Personal information
- Date of birth: 22 October 1938
- Place of birth: Rosario, Argentina
- Date of death: 5 May 2024 (aged 85)
- Place of death: Buenos Aires, Argentina
- Height: 1.93 m (6 ft 4 in)
- Position: Striker

Senior career*
- Years: Team / Apps / (Gls)
- 1960–1963: Rosario Central / 86 / (47)
- 1964: Racing Club
- 1965–1966: Boca Juniors / 18 / (6)
- 1967–1968: New York Generals / 29 / (9)
- 1968: Santos / 0
- 1969–1970: Juventus-SP / 8 / (2)

International career
- 1963–1968: Argentina / 11 / (2)

Managerial career
- 1970: Newell's Old Boys
- 1971–1974: Huracán
- 1974–1983: Argentina
- 1978–1979: Argentina U20
- 1983–1984: Barcelona
- 1986–1987: Boca Juniors
- 1987–1988: Atlético Madrid
- 1989: River Plate
- 1990–1991: Peñarol
- 1991–1992: Mexico
- 1993–1994: Boca Juniors
- 1996–1997: Independiente
- 1997: Sampdoria
- 1997–1999: Independiente
- 2002: Rosario Central
- 2005: Independiente
- 2006: Puebla
- 2007: Tecos
- 2019–2023: Argentina (director)

Medal record
Men's football
Representing Argentina (as manager)
FIFA World Cup
| Gold medal – first place | 1978 Argentina |  |
FIFA U-20 World Cup
| Gold medal – first place | 1979 Japan |  |

= César Luis Menotti =

Argentine footballer and manager (1938–2024)

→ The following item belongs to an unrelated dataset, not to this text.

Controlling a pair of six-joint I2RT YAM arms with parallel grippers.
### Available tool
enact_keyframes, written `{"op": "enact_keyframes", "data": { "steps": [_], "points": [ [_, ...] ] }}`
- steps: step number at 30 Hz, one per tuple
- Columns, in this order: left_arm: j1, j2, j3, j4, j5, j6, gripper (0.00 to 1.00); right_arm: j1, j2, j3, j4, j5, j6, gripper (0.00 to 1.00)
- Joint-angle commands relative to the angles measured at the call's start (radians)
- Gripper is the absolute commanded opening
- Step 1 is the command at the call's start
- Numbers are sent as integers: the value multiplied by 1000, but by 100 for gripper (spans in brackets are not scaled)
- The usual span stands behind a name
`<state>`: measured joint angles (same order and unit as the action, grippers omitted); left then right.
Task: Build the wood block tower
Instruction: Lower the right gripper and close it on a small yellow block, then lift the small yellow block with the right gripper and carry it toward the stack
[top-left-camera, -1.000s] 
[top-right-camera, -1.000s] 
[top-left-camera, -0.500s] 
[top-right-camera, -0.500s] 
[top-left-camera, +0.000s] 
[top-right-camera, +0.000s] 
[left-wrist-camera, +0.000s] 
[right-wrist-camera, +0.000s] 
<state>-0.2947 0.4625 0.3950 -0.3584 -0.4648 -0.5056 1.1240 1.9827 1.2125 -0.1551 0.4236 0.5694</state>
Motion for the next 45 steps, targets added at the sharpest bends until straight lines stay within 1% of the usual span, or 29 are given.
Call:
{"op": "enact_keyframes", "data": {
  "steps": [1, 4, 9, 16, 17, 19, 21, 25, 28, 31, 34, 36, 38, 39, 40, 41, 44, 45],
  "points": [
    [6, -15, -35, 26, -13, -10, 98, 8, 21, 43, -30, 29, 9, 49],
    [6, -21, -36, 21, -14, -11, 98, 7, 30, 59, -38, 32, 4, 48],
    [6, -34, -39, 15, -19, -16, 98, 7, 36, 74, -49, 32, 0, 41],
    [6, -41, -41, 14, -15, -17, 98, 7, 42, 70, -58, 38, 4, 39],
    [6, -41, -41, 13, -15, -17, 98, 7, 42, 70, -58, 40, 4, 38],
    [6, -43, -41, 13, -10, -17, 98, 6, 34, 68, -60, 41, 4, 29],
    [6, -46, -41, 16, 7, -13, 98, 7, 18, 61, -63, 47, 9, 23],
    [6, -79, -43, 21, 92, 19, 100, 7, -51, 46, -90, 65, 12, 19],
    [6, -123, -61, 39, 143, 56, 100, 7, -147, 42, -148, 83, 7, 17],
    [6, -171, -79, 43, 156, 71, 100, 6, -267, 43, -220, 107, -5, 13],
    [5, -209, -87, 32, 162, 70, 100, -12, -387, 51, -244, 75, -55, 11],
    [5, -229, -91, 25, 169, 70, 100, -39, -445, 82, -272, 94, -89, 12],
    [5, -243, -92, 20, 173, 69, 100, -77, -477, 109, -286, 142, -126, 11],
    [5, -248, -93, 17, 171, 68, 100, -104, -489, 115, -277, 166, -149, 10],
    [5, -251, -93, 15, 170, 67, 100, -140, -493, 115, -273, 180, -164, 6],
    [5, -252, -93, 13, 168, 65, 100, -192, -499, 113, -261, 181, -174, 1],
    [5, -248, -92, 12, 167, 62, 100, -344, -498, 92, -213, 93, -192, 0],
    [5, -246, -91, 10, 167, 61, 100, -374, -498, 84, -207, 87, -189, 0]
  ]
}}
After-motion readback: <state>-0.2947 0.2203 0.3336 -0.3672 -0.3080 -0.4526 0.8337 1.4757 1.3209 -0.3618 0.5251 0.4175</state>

César Luis Menotti (/es/; 22 October 1938 – 5 May 2024), known as El Flaco ("Slim"), was an Argentine football player and manager who won the 1978 FIFA World Cup as the head coach of the Argentina national team.

Menotti played as a striker, most notably for Argentine clubs Rosario Central and Boca Juniors. As a manager, he won three cups with Barcelona and also led Atlético Madrid in La Liga in the 1980s, as well as leading Superclásico rivals Boca Juniors and River Plate. He was briefly the manager of Mexico and Italian Serie A club Sampdoria in the 1990s.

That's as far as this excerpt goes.